The screening effects influence on the nano-domain tailoring in ferroelectrics-semiconductors

TL;DR

This study models nano-domain formation in ferroelectric-semiconductors, revealing how screening effects and electric fields influence domain sizes and threshold formation, aligning with recent experimental findings.

Contribution

It introduces modified models accounting for Debye screening and surface recharging, providing more accurate predictions of nano-domain sizes in ferroelectric-semiconductors.

Findings

Depolarization field energy and screening effects significantly reduce domain sizes.

Domains form with finite size at a critical voltage, indicating a threshold behavior.
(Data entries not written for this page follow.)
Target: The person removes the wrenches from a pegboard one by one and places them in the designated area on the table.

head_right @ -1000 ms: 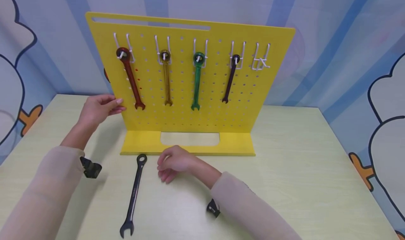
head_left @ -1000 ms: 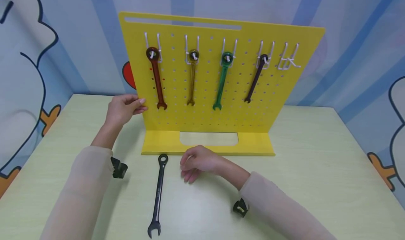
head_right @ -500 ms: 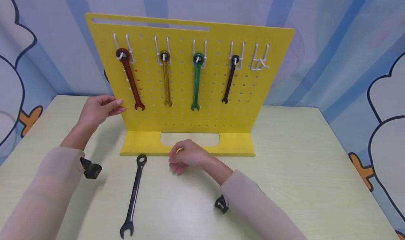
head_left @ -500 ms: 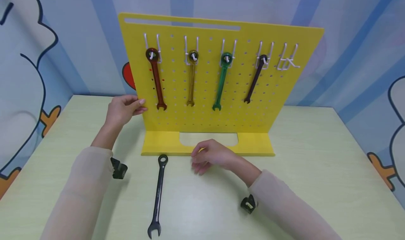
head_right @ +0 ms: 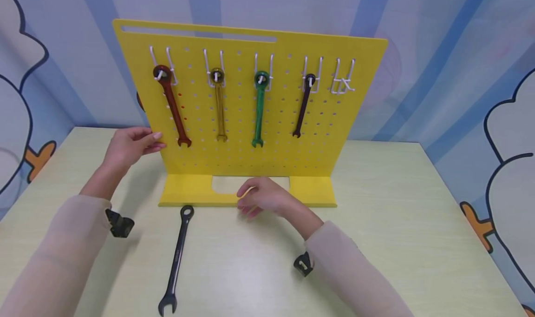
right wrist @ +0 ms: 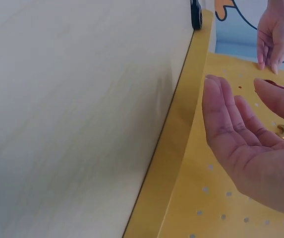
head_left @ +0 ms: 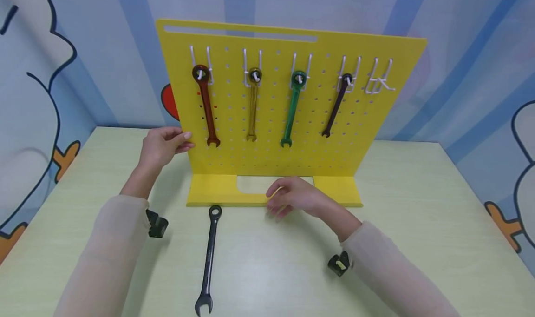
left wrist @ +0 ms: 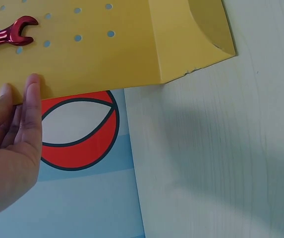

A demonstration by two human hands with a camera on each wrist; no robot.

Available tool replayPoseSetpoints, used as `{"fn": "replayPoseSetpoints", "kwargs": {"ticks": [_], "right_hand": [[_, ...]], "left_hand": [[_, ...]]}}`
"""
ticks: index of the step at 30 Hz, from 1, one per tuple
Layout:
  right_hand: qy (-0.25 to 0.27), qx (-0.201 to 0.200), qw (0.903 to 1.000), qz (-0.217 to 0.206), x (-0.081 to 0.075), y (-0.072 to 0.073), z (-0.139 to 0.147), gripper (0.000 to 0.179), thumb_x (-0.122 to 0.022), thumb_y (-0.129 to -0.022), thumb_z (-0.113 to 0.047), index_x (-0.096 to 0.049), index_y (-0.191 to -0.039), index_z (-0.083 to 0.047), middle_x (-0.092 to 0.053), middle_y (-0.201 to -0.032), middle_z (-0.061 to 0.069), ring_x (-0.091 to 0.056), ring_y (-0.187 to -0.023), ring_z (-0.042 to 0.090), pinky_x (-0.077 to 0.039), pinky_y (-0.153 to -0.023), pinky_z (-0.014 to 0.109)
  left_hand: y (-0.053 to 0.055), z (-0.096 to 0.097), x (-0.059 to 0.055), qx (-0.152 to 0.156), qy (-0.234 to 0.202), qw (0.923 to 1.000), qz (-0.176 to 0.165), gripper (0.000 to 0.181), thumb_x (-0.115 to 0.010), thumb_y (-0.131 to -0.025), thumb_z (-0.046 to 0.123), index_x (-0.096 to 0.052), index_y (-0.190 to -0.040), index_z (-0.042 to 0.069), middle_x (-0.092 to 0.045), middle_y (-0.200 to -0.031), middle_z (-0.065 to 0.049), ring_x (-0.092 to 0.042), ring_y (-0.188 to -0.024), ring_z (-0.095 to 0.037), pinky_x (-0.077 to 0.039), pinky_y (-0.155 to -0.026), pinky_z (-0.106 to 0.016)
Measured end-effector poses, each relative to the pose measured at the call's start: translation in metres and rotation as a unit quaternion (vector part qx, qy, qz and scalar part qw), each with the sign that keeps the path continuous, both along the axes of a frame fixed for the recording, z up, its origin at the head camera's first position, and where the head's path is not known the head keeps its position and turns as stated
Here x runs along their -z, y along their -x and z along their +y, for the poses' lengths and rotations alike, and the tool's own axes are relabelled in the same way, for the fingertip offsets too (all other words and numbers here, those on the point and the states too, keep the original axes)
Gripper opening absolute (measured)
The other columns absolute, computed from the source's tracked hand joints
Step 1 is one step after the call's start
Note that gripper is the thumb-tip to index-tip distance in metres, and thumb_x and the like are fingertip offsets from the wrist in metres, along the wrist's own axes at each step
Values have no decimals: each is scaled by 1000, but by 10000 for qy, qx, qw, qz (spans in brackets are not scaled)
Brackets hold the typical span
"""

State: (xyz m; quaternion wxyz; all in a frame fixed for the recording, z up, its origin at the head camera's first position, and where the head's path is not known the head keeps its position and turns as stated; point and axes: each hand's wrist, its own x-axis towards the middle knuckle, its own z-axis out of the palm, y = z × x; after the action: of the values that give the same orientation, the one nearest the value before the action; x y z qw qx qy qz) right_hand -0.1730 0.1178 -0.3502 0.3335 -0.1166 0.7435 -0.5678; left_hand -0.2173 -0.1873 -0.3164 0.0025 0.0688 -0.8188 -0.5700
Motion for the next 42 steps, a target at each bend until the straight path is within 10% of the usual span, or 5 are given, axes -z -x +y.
{"fn": "replayPoseSetpoints", "kwargs": {"ticks": [16,24,42], "right_hand": [[-33,587,9975,390,-22,12,30,30,-49,-90,7,-43,-118,13,-56,-106,30,-54,-99,42,-49,-85,49],[-13,940,9935,638,-35,19,49,37,-51,-90,6,-39,-124,13,-55,-106,20,-58,-91,23,-46,-89,50],[-172,1609,9803,1136,-69,26,81,34,-50,-93,-1,-41,-124,8,-44,-125,22,-45,-113,37,-45,-93,43]], "left_hand": [[1,1,1,-62,91,9999,-68,38,-55,-91,25,-56,-116,-4,-59,-107,-17,-63,-72,0,-53,-71,-17],[1,0,2,-38,76,10000,-46,39,-55,-90,26,-56,-115,-4,-60,-106,-17,-64,-73,-1,-53,-73,-19],[1,0,2,-30,99,9999,36,38,-55,-91,24,-56,-115,-5,-60,-106,-18,-63,-71,1,-53,-72,-19]]}}
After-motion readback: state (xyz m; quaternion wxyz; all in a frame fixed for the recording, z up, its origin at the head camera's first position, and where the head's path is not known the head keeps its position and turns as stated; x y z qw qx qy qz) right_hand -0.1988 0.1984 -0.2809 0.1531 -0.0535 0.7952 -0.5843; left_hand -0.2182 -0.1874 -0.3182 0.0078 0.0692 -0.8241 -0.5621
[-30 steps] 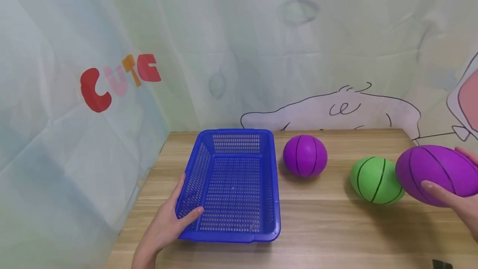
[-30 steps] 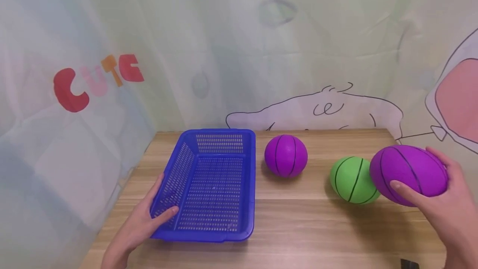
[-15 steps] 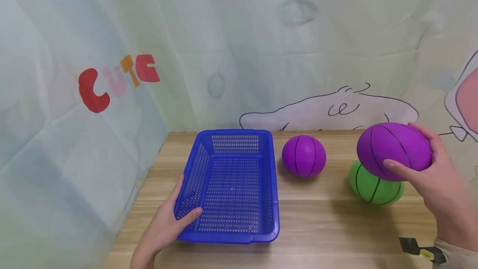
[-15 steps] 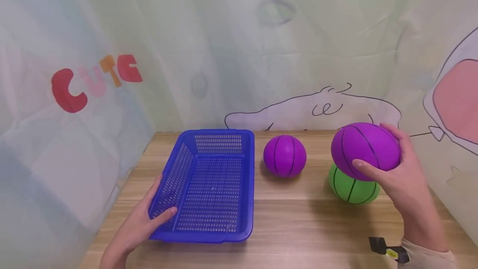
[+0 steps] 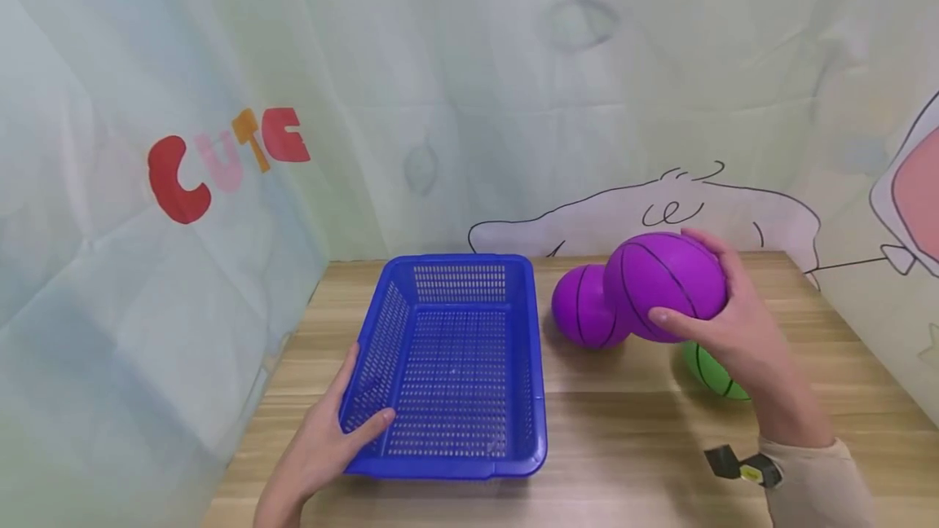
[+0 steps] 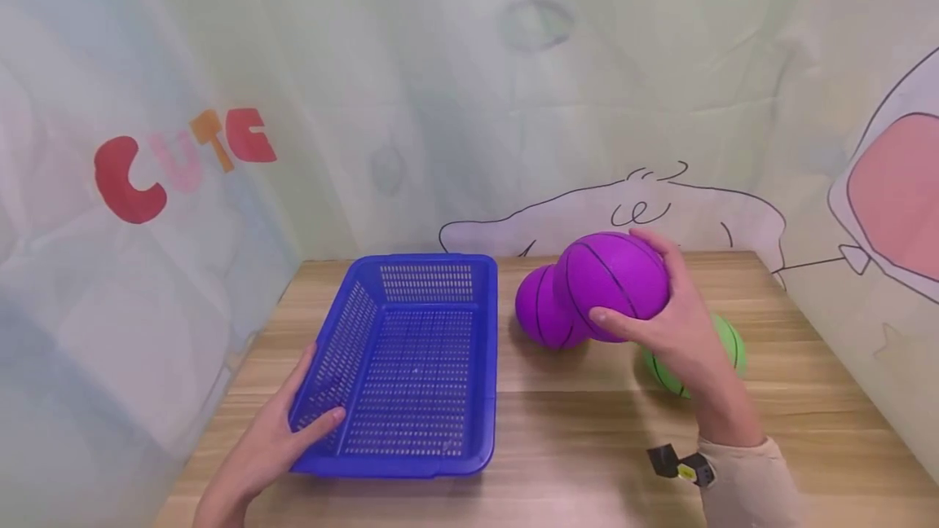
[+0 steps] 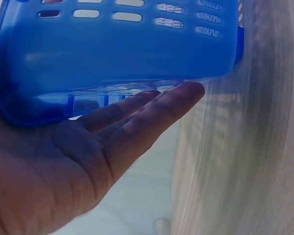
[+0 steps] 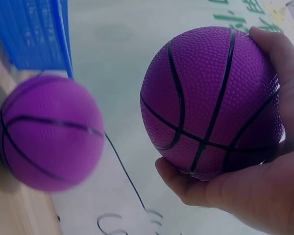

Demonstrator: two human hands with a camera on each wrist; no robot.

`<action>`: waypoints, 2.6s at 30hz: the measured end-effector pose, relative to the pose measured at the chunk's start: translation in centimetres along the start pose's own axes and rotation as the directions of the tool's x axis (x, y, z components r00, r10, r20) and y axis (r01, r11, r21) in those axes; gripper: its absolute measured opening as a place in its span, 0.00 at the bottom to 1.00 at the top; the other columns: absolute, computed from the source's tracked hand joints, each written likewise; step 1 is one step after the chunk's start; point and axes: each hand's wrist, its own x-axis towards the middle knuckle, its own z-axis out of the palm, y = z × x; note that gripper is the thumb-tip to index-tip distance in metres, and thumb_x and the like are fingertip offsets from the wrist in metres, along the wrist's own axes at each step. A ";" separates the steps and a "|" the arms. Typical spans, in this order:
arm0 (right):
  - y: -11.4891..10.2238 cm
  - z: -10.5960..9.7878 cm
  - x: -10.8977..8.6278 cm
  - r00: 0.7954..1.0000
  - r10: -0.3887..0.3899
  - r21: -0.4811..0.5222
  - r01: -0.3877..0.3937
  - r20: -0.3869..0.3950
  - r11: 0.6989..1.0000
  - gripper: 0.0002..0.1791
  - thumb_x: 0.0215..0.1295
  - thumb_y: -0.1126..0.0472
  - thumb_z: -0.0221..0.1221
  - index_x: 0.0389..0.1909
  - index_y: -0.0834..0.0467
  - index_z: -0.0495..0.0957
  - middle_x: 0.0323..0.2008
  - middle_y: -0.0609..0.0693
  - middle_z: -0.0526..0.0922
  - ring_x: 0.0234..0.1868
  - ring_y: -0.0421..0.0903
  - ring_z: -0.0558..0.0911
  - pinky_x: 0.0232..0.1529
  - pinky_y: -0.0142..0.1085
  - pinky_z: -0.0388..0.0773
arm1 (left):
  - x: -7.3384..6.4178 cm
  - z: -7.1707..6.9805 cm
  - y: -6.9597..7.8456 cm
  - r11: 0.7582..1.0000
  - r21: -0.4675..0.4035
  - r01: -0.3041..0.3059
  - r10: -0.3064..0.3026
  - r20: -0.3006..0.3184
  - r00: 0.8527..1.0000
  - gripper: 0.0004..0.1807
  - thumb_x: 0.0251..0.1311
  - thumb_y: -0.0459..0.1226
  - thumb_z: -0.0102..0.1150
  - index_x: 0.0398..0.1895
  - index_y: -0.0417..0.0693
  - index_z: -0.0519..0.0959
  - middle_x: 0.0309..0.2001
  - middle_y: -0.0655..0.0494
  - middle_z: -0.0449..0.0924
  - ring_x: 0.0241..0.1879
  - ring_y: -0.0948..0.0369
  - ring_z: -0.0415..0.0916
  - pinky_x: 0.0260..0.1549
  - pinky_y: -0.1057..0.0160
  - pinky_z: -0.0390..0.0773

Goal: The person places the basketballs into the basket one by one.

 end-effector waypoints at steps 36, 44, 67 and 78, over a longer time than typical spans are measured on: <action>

Results align with recent theoretical and experimental studies.

Abstract

We calculate the realistic sizes of nano-domains recorded by the electric field of atomic force microscope tip in BaTiO3 and LiNbO3 ferroelectric-semiconductors in contrast to the over-estimated ones obtained in the previous works. We modified the existing models of domain formation allowing for the Debye screening, recharging of sluggish surface screening layers caused by emission current between the tip apex and the domain butt surface and the redistribution of domain depolarization field induced by the charged tip apex. We have shown that the depolarization field energy of the domain butt, Debye screening effects and field emission at high voltages lead to the essential decrease of the equilibrium domain sizes. We obtained, that the domain length and radius do not decrease continuously with voltage decrease: the domain appears with non-zero length and radius at definite critical voltage. Such "threshold" domain formation is similar to the first order phase transition and correlates with recent theoretical and experimental investigations.